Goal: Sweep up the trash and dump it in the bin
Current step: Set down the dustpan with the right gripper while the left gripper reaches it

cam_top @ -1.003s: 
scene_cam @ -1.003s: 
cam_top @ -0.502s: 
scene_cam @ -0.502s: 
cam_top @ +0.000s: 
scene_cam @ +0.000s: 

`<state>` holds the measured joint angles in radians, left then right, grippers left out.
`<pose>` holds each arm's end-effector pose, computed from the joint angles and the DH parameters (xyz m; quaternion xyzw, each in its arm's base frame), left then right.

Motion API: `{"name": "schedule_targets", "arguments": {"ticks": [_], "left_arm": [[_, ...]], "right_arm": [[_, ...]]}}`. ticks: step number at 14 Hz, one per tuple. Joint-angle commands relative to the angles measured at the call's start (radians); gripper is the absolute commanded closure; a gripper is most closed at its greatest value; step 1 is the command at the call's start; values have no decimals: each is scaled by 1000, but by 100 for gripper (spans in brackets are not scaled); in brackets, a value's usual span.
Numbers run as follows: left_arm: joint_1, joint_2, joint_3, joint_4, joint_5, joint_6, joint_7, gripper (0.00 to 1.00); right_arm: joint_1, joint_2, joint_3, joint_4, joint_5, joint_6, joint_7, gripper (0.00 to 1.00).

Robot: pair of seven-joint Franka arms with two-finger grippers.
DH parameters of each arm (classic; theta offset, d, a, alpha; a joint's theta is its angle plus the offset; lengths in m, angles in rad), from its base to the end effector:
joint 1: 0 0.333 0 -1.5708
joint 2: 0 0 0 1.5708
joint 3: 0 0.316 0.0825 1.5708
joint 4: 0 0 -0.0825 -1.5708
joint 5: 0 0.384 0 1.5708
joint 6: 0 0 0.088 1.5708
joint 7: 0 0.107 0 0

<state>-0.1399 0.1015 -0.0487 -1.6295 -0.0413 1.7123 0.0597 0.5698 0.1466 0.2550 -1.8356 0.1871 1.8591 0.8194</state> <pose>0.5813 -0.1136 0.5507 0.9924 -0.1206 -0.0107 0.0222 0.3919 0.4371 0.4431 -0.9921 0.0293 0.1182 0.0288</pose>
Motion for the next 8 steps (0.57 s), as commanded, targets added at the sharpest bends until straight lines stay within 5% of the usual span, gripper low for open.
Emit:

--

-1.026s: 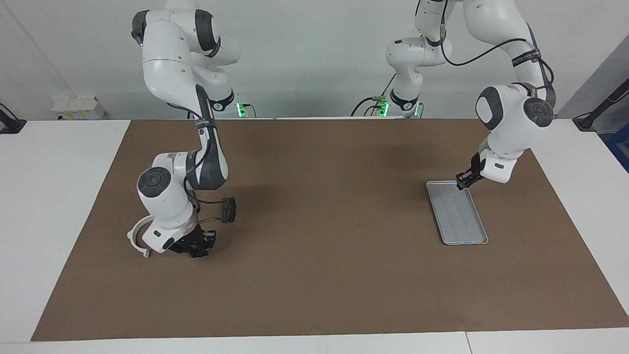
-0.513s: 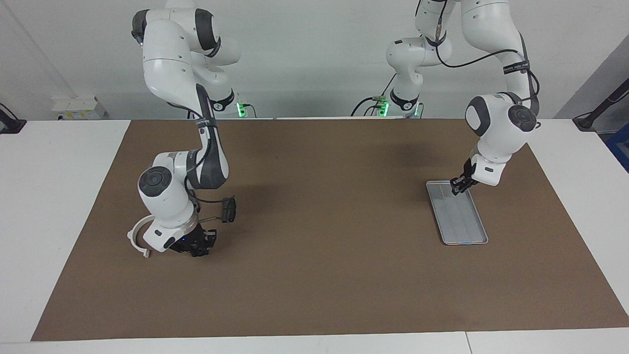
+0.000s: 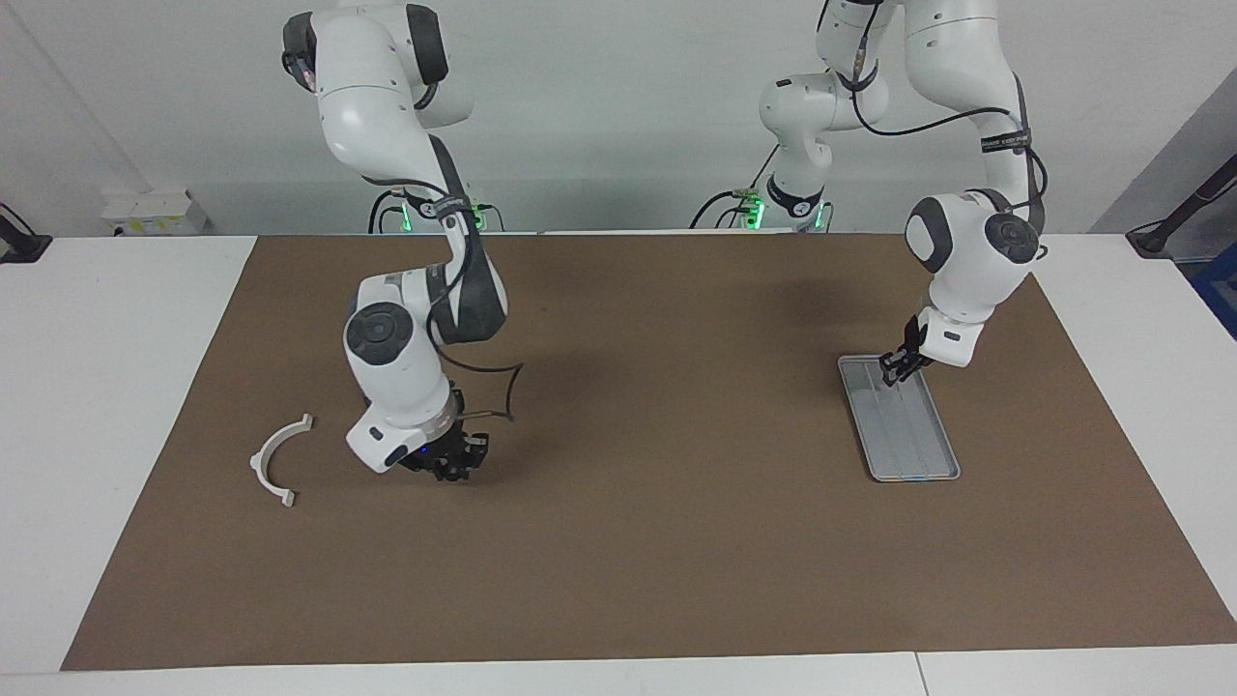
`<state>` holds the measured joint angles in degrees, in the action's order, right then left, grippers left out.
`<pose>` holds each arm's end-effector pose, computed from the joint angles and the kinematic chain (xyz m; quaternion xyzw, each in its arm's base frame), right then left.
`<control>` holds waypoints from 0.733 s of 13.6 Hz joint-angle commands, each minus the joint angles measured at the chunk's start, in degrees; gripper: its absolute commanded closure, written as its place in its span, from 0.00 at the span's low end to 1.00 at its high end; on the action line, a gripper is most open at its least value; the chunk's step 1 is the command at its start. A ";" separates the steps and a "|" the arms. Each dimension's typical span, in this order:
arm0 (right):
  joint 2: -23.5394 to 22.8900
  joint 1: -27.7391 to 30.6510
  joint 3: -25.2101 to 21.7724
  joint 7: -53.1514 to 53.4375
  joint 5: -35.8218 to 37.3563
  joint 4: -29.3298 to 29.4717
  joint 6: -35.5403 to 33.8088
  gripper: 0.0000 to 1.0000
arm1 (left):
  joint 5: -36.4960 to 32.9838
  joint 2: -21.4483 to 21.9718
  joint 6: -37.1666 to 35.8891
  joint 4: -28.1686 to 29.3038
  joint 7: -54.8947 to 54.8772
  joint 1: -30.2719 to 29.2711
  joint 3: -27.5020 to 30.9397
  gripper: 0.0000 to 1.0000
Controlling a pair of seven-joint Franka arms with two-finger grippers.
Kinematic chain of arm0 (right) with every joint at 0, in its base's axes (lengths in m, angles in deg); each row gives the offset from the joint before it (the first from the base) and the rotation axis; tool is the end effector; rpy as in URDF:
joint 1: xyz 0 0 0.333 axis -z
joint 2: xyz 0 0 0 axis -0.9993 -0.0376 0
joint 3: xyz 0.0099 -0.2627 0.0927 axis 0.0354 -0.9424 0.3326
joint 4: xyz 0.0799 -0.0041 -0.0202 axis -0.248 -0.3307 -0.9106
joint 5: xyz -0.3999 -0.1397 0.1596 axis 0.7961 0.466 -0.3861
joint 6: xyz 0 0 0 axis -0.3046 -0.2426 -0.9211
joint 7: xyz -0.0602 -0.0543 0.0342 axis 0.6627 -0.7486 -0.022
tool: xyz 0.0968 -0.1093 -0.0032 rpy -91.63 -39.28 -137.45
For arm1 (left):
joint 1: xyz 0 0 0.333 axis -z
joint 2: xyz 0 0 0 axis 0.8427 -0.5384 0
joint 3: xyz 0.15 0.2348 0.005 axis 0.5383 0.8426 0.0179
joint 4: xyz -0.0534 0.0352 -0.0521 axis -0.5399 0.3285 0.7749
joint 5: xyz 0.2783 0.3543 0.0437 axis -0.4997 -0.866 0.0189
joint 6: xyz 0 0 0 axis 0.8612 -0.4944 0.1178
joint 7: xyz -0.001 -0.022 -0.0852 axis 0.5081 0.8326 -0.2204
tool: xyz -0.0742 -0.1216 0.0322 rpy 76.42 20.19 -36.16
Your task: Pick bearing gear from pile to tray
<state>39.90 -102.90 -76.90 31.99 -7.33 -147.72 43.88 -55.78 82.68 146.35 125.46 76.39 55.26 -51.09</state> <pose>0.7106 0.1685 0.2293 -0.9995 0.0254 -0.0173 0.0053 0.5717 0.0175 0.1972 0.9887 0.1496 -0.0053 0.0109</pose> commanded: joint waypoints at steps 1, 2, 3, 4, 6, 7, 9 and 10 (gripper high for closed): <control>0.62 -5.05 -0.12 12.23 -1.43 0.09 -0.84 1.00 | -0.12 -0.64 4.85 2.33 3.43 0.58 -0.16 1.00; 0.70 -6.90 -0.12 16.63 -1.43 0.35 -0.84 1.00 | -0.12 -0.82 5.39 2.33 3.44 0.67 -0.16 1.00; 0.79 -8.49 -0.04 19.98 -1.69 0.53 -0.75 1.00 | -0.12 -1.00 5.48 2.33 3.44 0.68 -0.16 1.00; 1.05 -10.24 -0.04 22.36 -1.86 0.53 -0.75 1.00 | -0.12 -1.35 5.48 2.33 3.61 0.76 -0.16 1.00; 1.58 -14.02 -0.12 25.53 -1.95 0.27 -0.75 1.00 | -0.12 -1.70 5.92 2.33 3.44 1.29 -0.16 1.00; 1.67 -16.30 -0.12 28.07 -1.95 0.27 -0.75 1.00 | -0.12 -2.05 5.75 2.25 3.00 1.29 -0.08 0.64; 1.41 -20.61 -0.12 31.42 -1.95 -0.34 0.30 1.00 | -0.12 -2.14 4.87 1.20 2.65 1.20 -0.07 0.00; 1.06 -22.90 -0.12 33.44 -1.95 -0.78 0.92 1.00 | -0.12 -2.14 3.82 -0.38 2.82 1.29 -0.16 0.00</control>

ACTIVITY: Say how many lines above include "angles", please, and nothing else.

RESPONSE FOR THIS EXERCISE: 8